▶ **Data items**
━━━━━━
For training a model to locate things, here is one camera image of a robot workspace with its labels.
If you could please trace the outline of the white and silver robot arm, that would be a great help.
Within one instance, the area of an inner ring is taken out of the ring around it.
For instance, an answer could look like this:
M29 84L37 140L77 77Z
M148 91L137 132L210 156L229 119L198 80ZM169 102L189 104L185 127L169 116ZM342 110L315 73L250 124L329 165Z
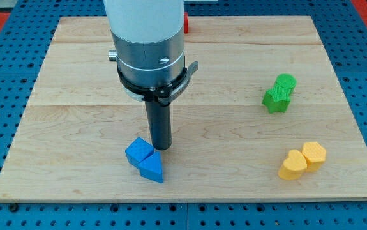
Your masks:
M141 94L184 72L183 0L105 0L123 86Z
━━━━━━
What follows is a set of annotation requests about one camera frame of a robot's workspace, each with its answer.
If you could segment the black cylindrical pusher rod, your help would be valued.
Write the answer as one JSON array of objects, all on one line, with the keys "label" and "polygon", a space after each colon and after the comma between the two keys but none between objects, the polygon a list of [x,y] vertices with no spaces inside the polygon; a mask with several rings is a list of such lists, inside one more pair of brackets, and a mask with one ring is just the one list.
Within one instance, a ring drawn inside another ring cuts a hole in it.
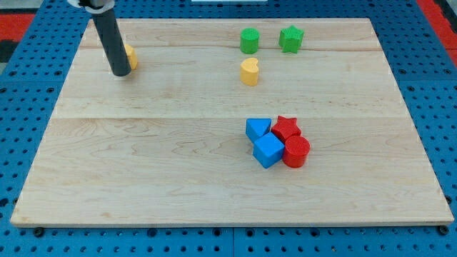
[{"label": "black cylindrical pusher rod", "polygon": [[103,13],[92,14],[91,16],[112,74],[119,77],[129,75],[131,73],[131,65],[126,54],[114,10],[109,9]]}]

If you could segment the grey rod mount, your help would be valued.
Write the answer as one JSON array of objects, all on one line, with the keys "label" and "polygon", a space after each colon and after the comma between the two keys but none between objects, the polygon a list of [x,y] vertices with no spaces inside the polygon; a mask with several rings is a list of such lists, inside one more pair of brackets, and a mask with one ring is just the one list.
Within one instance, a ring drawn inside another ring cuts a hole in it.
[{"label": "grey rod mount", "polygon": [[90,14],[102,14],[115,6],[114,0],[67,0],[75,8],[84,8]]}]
━━━━━━
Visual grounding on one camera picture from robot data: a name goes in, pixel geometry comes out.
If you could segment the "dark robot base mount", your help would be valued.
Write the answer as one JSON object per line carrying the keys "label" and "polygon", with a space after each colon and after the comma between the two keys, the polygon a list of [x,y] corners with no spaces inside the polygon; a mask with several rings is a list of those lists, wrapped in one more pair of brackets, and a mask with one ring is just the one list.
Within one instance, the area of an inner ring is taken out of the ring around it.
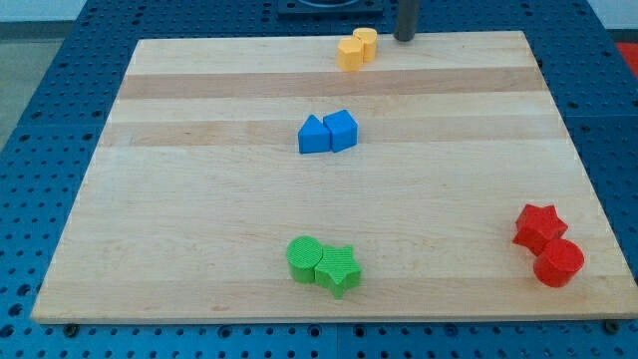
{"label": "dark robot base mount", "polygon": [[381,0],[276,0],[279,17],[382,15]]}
━━━━━━
▶ **HOW TO COMPLETE THIS TASK**
The required output is every line above from the one with "If you could please" down to the one with "M148 91L137 132L210", restated word for word, ends included.

▶ **RESULT BELOW**
If you could please trace the outline of the white and silver robot arm, that would be a great help.
Within one instance, the area of an inner ring is taken out of the ring around it.
For instance, an answer could look like this:
M29 84L37 140L77 77Z
M148 91L137 132L210 156L229 119L198 80ZM169 102L189 104L185 127L169 116ZM342 110L315 73L250 124L329 165Z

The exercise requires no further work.